The Life
First and foremost, I met an amazing woman and I'm moving to Troy, NY to be with her.


Elia...
- plays the harp, piano and violin,
- has a double masters in Linguistics and Physics from Rensselaer (which means I'm positively housed in Scrabble about 93% of the time),
- knows how to read her email in pine and
- is a vegetarian who owns a shotgun.
She's thoughtful, insightful, doesn't confuse an attack on her ideas with an attack on her and so easy with a smile. Absolutely wonderful.
But of course these facts don't even begin to take her measure. By turns of fate I will probably never understand, but appreciate nonetheless, we found and fell in love with each other.
So yes, after four years I'm leaving Rockport and the only real family I've ever known. I'm going to miss them something terrible.
The Rant (#1)
Remember way back in 2007, there was a bomb scare in Boston because a couple of guys planted Lite-Brite-esque cartoon characters all over Boston? The boys in blue went apoplectic and shut down ...well, pretty much the entire city. Some people said it was an overreaction, some said it was due vigilance and those responsible for placing the devices were foolish.

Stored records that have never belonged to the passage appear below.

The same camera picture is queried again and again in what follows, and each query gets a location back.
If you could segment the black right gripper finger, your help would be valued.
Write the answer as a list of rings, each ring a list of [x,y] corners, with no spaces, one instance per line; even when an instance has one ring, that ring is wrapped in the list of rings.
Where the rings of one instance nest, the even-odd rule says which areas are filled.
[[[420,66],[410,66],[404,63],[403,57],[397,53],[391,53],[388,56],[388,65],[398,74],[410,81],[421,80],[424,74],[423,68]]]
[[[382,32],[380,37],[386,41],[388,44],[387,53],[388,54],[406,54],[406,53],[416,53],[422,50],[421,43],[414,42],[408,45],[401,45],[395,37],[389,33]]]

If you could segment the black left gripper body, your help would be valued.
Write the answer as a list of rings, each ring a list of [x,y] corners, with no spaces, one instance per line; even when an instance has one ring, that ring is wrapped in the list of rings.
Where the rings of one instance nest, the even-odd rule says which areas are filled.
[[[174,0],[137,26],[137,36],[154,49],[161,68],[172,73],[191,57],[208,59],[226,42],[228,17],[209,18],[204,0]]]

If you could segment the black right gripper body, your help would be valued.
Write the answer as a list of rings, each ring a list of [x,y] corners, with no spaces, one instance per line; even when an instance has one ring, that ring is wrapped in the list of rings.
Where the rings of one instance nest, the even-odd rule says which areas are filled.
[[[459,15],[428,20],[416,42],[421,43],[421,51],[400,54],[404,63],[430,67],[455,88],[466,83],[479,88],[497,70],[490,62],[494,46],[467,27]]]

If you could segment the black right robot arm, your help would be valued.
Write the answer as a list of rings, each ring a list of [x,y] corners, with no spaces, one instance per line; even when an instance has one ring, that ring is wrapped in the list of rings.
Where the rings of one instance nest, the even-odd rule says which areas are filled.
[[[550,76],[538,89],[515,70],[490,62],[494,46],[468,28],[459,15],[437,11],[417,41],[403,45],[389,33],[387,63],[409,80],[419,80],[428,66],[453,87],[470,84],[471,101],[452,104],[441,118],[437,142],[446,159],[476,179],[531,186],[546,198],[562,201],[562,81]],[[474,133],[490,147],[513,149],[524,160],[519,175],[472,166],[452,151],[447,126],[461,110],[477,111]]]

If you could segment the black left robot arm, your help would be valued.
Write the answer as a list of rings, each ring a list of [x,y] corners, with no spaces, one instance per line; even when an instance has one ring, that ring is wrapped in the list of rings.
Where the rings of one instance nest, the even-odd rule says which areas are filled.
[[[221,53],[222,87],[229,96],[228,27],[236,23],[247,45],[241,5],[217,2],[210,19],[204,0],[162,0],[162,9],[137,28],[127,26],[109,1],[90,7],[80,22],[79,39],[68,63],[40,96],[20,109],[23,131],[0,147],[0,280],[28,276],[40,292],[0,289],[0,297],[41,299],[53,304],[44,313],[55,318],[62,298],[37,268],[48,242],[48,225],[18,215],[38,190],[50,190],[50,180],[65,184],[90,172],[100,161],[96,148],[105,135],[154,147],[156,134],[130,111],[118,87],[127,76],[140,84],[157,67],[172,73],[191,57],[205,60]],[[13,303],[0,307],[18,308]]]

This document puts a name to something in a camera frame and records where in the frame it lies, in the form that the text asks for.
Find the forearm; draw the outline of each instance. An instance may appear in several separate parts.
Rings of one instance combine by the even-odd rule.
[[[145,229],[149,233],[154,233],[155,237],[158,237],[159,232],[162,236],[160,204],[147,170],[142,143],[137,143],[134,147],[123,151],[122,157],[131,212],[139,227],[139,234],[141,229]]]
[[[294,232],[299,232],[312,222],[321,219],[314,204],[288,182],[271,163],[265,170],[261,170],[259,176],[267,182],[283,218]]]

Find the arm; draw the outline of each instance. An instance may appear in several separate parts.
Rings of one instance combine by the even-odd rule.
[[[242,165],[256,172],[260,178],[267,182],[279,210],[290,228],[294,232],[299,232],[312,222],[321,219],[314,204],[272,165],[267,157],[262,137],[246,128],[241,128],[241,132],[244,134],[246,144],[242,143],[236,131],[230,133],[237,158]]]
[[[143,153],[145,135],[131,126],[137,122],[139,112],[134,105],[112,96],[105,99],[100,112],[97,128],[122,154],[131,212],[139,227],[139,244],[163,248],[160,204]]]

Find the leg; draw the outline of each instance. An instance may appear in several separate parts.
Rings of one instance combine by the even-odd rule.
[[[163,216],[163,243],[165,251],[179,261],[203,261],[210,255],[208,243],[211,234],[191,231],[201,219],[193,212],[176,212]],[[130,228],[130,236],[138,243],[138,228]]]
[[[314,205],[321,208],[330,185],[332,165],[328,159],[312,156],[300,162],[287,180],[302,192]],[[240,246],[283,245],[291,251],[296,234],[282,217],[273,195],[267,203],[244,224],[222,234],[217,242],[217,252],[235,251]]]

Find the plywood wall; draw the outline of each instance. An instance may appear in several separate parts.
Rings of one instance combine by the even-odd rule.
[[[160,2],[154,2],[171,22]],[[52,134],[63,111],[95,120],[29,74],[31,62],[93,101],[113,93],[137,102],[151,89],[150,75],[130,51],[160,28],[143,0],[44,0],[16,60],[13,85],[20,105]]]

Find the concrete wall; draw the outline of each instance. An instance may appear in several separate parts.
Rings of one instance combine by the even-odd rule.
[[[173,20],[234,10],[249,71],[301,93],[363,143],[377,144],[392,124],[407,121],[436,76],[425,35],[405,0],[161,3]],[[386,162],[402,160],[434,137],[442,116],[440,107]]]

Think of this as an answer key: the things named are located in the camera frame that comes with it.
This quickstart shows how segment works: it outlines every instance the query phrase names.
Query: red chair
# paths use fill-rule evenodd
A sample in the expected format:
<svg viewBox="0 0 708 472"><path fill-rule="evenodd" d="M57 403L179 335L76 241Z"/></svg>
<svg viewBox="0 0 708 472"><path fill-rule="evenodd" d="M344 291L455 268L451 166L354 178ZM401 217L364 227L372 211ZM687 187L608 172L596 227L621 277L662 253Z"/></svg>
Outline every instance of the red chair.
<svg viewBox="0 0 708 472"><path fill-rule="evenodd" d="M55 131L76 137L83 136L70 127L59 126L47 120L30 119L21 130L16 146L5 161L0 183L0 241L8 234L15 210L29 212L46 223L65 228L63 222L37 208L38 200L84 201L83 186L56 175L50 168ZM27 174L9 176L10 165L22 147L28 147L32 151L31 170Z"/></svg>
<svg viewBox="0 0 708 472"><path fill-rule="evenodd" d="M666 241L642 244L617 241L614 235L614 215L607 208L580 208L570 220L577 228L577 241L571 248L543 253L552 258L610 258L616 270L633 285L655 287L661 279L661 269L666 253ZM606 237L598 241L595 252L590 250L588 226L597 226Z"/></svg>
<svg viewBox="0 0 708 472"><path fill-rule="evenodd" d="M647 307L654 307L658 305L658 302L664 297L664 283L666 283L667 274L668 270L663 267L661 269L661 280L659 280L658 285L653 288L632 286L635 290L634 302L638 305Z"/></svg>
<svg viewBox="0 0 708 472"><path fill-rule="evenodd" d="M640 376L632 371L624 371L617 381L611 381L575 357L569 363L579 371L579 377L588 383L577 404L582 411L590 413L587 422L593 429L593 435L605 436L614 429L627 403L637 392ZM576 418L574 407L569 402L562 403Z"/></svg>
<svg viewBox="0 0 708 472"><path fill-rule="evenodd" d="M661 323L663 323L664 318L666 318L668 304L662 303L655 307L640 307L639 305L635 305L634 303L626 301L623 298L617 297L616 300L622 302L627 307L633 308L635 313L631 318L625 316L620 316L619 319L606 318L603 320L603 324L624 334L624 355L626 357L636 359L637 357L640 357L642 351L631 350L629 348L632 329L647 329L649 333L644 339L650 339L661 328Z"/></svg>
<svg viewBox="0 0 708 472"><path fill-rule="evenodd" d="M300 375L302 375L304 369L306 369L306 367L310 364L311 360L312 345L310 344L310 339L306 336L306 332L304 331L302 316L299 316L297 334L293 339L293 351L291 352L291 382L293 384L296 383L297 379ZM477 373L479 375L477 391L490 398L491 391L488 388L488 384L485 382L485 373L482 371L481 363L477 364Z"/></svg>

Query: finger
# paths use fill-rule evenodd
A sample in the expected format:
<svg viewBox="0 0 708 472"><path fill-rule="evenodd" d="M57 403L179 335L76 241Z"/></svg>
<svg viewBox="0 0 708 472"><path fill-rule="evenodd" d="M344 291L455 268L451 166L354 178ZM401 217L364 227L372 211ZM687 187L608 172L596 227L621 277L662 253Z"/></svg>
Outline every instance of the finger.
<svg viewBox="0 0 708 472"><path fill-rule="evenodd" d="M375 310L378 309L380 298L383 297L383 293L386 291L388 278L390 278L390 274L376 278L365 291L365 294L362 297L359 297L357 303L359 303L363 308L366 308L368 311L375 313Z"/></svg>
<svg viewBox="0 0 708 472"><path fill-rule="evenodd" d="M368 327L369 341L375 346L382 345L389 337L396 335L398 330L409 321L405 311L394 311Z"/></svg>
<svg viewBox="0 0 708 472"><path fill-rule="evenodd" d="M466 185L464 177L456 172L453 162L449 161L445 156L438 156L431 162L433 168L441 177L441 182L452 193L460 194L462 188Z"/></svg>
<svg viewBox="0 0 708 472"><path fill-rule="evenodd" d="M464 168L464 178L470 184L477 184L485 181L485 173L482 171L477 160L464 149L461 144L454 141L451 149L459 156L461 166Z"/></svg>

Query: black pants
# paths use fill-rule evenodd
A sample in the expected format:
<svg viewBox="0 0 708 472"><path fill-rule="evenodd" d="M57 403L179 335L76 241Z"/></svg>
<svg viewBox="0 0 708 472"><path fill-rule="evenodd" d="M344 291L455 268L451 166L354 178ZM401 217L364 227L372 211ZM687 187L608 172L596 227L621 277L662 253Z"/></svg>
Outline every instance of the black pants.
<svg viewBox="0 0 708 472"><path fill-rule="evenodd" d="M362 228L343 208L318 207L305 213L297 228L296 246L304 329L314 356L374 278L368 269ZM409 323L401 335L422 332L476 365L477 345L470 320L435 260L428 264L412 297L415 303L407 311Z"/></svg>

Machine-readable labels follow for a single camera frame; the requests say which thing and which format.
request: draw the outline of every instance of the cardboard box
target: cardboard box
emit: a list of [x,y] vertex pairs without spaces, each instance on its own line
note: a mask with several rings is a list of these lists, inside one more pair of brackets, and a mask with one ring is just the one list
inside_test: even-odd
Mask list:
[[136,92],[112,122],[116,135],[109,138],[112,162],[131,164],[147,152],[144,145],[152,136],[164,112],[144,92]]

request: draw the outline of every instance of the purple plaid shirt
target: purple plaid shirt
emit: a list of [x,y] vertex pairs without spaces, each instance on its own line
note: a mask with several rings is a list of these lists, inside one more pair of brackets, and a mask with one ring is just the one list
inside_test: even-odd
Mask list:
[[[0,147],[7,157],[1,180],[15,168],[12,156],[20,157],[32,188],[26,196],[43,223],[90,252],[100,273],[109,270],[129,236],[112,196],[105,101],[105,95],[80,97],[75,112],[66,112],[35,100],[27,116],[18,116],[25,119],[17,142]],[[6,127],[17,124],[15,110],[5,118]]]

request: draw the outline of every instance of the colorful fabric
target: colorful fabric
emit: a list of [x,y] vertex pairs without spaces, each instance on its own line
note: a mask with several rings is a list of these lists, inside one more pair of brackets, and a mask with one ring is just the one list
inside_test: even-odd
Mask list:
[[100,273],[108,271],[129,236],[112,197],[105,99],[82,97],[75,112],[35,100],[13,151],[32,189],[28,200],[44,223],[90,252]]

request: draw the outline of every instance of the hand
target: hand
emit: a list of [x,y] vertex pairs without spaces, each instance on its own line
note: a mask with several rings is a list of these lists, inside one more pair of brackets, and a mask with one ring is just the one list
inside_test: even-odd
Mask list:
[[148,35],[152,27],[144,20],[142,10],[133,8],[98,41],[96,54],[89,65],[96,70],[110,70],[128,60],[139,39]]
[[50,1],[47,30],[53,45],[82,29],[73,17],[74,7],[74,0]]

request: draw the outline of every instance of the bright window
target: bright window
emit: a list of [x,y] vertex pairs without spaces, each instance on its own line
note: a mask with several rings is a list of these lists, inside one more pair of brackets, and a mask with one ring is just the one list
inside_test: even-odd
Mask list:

In any case, the pair responsible were arrested, dragged through the public mud and arraigned on charges of seeking "attention by causing fear and unrest that there was a bomb in that location." Eventually the charges were dropped.
Fast forward last week in Texas. Santikos Theater decided to promote The Dark Night by sending a local TV station a chocolate cake with a fake bomb planted inside.
What happens? The cops showed up. The firemen showed up. The bomb squad showed up. Then the theater apologized and, naturally, no charges were filed. Hell, the goddamn police chief went on-camera to vouch for the good intentions of those responsible.
Nevermind that the intent of the theater actually WAS to suggest an actual bomb.
The difference in these two incidents? One was caused by an undoubtedly large tax bill-paying movie chain and the other was two guys in their mid-20's.
It's nice to know people can get the justice they afford.
The Rant (#2)
Maryland State police infiltrated ...an anti-death penalty group? They uncovered no wrongdoing, no laws broken and no plans to engage in violent protest nor was the infiltration instigated by any such plans. They just thought that anti-death penalty groups might have been a good place to look for violent protesters.
Seriously.
State lawmakers are beginning an investigation into the whole mess which is great but this is the line that gets me:
"...state police indicated they believe laws limiting their power are not necessary."
Why the police would object to a law limiting activity that is illegal in the first place?
And if a state police violation of the requirement that a reasonable suspicion is a precursor to investigation isn't cause enough to limit their authority, what is??